Task to complete -
Print out the full material below, exact in every line, with no images included.

Data extract -
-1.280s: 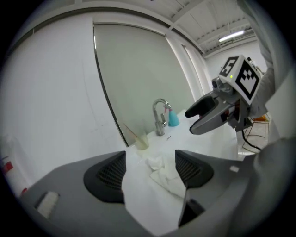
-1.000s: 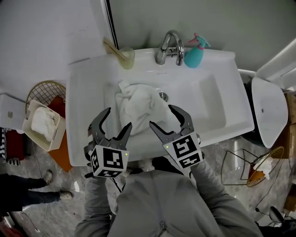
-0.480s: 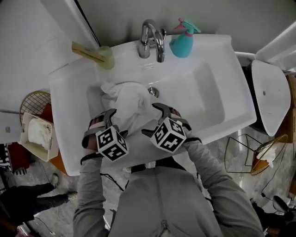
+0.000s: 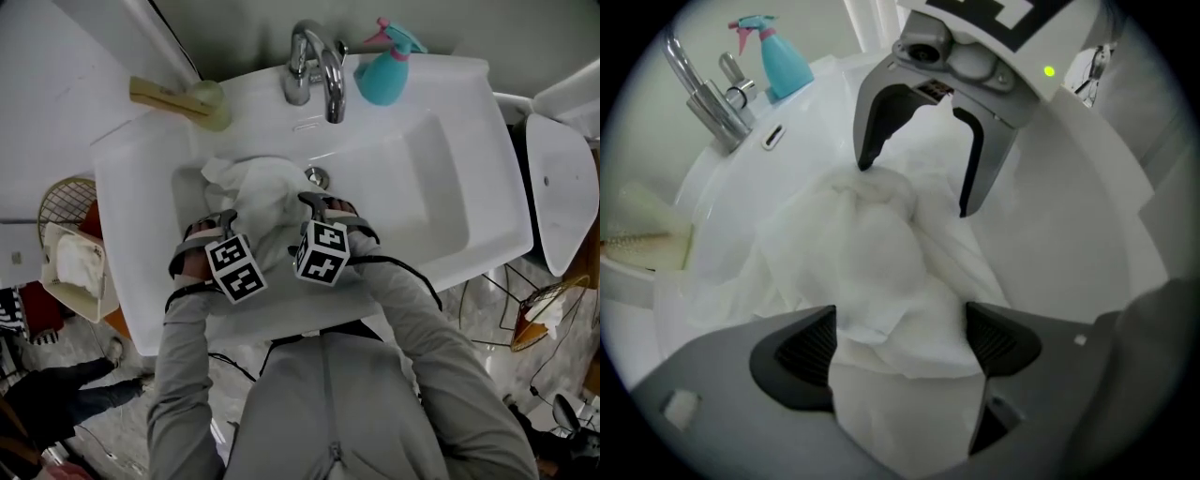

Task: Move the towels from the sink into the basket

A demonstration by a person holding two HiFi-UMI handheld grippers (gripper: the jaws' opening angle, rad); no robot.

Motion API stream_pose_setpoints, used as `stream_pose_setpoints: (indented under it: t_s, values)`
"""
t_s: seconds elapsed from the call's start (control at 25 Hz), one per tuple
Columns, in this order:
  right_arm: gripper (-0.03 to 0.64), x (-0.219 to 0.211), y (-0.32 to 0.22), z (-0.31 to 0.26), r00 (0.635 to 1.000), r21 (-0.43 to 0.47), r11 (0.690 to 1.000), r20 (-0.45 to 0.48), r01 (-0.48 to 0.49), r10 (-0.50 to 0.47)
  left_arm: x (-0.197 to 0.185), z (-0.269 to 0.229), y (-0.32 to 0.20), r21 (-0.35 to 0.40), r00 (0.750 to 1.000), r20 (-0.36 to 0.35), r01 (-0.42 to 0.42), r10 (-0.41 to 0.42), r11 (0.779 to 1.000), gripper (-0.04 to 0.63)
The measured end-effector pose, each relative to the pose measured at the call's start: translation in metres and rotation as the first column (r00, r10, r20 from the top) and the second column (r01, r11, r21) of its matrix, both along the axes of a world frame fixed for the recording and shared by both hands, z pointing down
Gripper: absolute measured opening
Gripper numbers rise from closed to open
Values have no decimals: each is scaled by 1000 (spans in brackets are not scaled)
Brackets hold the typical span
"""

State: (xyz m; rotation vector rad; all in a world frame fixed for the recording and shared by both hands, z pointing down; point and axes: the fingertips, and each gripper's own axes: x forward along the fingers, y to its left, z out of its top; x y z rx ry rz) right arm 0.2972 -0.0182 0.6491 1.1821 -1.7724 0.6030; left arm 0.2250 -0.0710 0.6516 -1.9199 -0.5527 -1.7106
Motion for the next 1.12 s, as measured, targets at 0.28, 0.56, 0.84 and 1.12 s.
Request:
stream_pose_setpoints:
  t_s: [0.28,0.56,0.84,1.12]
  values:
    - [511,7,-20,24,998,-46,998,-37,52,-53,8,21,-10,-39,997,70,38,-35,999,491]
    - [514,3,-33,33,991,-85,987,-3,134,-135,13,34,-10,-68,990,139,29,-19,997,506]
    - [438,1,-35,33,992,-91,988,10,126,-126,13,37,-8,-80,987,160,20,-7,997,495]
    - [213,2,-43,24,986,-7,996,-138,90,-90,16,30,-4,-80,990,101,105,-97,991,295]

Solved problem -
-1.280s: 
-1.000s: 
-0.480s: 
+0.000s: 

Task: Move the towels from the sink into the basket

A demonstration by a person holding two HiFi-UMI handheld grippers (gripper: the jaws' opening angle, rad); no robot.

Motion API stream_pose_setpoints, used as `stream_pose_setpoints: (indented under it: t_s, values)`
"""
t_s: seconds elapsed from the call's start (control at 25 Hz), one per tuple
Columns, in this order:
  right_arm: gripper (-0.03 to 0.64), x (-0.219 to 0.211), y (-0.32 to 0.22), z (-0.31 to 0.26), r00 (0.635 to 1.000), r21 (-0.43 to 0.47), r11 (0.690 to 1.000), r20 (-0.45 to 0.48), r01 (-0.48 to 0.49), r10 (-0.50 to 0.47)
  left_arm: x (-0.197 to 0.185), z (-0.269 to 0.229), y (-0.32 to 0.20), r21 (-0.35 to 0.40), r00 (0.750 to 1.000), r20 (-0.36 to 0.35), r01 (-0.42 to 0.42), r10 (-0.41 to 0.42), r11 (0.779 to 1.000), gripper (-0.04 to 0.63)
The measured end-effector pose, each relative to the pose measured at the call's start: translation in metres and rotation as the first column (r00, r10, r20 from the top) and the second column (r01, r11, r21) of its matrix, both along the axes of a world frame fixed for the recording and shared by both hands, z pointing down
Gripper: absolute measured opening
Gripper numbers rise from closed to open
Values have no decimals: each is scaled by 1000 (spans in brackets are not scaled)
Brackets hold the typical span
"""

State: (xyz m; rotation vector rad; all in a world frame fixed for the recording and shared by both hands, z pointing down; point and axes: the fingertips, and each gripper's own axes: x forward along the fingers, y to its left, z out of its top; x y z rx ry rz) right arm 0.2972 -0.0182 0.6491 1.1821 -1.7724 0.6030; left arm 0.2250 -0.0710 0.6516 -1.9199 -0.5527 -1.7106
Motion for the next 1.12 s, as measured, targets at 0.28, 0.56, 0.84 and 1.12 s.
Request:
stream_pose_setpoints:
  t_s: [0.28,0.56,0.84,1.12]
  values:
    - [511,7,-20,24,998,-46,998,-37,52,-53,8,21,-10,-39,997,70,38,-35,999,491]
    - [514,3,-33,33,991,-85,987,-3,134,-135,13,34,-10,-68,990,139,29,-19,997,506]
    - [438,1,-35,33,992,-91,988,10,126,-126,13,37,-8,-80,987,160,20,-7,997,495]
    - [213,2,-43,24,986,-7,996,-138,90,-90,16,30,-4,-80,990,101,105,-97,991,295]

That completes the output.